BEGIN EXERCISE DATA
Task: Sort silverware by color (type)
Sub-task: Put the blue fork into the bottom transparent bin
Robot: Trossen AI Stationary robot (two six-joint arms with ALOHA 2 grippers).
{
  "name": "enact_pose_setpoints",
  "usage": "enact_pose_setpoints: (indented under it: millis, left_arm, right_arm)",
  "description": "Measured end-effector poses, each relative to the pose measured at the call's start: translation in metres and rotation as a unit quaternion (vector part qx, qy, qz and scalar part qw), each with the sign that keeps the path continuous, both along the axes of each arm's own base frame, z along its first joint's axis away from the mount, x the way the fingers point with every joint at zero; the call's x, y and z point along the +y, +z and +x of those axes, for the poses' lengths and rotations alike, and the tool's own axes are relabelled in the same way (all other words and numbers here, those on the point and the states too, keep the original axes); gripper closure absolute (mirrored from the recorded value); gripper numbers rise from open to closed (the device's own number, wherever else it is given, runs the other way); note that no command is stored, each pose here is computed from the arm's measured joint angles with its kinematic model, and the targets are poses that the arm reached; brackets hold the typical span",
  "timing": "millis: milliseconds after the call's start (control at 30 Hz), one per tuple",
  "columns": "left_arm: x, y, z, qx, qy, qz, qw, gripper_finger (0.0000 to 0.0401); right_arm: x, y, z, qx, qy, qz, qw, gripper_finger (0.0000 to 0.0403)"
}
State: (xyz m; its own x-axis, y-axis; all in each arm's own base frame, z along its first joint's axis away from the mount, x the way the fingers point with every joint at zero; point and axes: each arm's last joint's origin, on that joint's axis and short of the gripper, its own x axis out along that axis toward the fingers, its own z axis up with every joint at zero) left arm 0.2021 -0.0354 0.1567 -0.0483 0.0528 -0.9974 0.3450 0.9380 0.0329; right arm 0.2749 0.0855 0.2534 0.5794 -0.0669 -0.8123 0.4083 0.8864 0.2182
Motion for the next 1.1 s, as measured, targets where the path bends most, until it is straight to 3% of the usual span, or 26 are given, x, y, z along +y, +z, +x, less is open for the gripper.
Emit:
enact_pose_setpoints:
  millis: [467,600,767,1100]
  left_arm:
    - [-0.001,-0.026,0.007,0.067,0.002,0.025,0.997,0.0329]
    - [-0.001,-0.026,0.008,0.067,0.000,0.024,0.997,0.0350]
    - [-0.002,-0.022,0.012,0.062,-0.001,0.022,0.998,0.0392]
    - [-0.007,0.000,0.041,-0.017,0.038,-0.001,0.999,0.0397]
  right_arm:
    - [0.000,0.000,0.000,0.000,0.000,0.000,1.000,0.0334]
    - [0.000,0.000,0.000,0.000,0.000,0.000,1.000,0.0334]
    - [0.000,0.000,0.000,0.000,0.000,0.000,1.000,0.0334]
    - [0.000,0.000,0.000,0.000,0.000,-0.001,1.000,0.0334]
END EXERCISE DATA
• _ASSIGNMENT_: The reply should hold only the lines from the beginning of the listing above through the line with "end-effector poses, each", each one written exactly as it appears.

• _EXERCISE RESULT_:
Task: Sort silverware by color (type)
Sub-task: Put the blue fork into the bottom transparent bin
Robot: Trossen AI Stationary robot (two six-joint arms with ALOHA 2 grippers).
{
  "name": "enact_pose_setpoints",
  "usage": "enact_pose_setpoints: (indented under it: millis, left_arm, right_arm)",
  "description": "Measured end-effector poses, each relative to the pose measured at the call's start: translation in metres and rotation as a unit quaternion (vector part qx, qy, qz and scalar part qw), each with the sign that keeps the path continuous, both along the axes of each arm's own base frame, z along its first joint's axis away from the mount, x the way the fingers point with every joint at zero; the call's x, y and z point along the +y, +z and +x of those axes, for the poses' lengths and rotations alike, and the tool's own axes are relabelled in the same way (all other words and numbers here, those on the point and the states too, keep the original axes); gripper closure absolute (mirrored from the recorded value); gripper numbers rise from open to closed (the device's own number, wherever else it is given, runs the other way); note that no command is stored, each pose here is computed from the arm's measured joint angles with its kinematic model, and the targets are poses that the arm reached; brackets hold the typical span",

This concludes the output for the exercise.